The present stage of the coronavirus pandemic is ‘very dangerous’: WHO DG

Despite the world community’s accomplishments in combating the new coronavirus pandemic, WHO Director-General Tedros Adhanom Ghebreyesus warned on Tuesday that it is now in a very dangerous stage.

“While we are making progress in managing the epidemic, it is still at a very dangerous phase,” WHO Director-General Margaret Chan said during a meeting of the ACT Accelerator Facilitation Council.

“The only way out,” he added, “is to help nations in the equal distribution of PPE [personal protective equipment], testing, treatments, and immunizations.”

States with sufficient tools to combat the new coronavirus, according to Ghebreyesus, have already begun to relax pandemic-related restrictions. “Countries without sufficient supplies, on the other hand, are seeing waves of hospitalizations and deaths,” he warned.

On Tuesday, while addressing the United Nations Economic and Social Council’s (ECOSOC) High-Level Political Forum, the WHO Director-General highlighted the matter again. Ghebreyesus mentioned a “steep pandemic” across African, Asian, and American countries in his speech.

“In truth, these cases and fatalities might have been prevented,” he added, urging the international community to “use all of the instruments at our disposal to prevent transmission.” The epidemic proved, according to Ghebreyesus, that “relying on a few businesses to deliver global public goods is limited and dangerous.”

“We must learn from COVID-19,” he added, urging the international community to “be ready for the next one.”

Chinese officials notified the World Health Organization (WHO) in late December 2019 about an epidemic of previously unknown pneumonia in Wuhan, central China. Since then, instances of the new coronavirus, dubbed COVID-19 by the World Health Organization, have been recorded worldwide, including in Russia. The WHO classified the coronavirus outbreak as a pandemic on March 11, 2020.

Since the beginning of the pandemic, 183,934,913 cases have been documented globally, with 3,985,022 deaths. In the last 24 hours, the number of cases has grown by 326,231, while the number of deaths has increased by 6,347.

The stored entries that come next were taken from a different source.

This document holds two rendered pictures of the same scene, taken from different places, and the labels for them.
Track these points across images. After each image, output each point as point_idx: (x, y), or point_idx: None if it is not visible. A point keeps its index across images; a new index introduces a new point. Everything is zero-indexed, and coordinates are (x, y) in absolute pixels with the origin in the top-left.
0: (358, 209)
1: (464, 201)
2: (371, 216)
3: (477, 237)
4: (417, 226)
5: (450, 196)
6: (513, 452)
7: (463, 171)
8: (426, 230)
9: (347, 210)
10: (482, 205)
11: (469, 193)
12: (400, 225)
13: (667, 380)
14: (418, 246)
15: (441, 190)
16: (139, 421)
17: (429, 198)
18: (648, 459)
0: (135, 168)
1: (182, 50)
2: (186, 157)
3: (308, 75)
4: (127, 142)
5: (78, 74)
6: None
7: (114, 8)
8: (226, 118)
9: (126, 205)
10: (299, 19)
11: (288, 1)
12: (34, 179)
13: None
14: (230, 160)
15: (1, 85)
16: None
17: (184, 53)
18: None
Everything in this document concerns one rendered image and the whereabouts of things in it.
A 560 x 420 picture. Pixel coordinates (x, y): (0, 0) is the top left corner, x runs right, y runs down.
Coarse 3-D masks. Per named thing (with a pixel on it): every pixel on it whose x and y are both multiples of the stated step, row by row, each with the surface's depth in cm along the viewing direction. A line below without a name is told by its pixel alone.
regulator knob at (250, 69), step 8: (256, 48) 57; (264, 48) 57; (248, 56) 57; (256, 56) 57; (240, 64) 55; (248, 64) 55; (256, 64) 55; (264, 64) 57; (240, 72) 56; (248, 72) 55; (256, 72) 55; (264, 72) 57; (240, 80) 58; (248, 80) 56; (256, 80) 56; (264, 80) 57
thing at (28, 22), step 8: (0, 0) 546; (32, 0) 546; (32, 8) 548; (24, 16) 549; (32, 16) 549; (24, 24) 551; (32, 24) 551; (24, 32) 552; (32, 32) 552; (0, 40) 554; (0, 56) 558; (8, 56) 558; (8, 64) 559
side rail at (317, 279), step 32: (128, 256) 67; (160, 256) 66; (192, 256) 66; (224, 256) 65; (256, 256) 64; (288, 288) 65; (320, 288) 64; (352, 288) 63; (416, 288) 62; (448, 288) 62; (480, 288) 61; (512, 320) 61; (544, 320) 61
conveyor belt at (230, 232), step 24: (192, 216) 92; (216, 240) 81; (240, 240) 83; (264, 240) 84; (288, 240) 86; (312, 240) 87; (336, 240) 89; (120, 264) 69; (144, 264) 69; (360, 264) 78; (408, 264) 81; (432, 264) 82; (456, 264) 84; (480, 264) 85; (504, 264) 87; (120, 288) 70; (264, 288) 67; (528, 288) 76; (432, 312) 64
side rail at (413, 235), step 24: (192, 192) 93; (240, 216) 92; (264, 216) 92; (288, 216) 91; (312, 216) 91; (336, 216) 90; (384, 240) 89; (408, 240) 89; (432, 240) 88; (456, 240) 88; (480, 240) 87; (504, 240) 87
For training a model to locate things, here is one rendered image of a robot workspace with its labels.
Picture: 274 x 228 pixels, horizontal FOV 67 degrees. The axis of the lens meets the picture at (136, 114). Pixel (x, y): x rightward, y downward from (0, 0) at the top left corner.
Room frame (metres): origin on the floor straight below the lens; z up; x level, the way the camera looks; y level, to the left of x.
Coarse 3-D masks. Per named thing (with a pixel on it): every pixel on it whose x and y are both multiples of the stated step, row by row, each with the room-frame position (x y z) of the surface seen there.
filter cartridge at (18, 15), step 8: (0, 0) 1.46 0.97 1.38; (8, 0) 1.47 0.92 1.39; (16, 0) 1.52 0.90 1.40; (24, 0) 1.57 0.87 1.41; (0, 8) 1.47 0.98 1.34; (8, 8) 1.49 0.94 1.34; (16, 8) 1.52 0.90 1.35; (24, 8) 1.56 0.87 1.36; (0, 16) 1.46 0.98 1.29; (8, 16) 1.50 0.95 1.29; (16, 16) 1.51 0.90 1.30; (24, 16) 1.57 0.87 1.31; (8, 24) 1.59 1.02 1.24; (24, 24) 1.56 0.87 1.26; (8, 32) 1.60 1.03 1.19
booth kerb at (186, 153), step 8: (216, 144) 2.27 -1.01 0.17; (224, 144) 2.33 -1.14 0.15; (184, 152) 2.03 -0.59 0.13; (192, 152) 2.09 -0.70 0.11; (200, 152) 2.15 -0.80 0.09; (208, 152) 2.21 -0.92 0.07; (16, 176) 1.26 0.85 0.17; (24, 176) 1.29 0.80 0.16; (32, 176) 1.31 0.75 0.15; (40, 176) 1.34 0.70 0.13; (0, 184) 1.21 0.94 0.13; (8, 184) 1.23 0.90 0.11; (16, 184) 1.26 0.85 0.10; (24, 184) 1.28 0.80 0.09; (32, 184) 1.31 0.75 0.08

The WHO, the European Union, France, and philanthropists Bill and Melinda Gates formally inaugurated the Access to COVID-19 Tools Accelerator, or ACT-Accelerator, on April 24.

The new initiative is “a unique partnership of many of the world’s international health organizations who have come together to share, and build on, individual expertise to create a powerful global solution that will ensure equity in access to tests, vaccines, and treatments across the world with one goal: to reduce the burden of the COVID-19,” according to the WHO.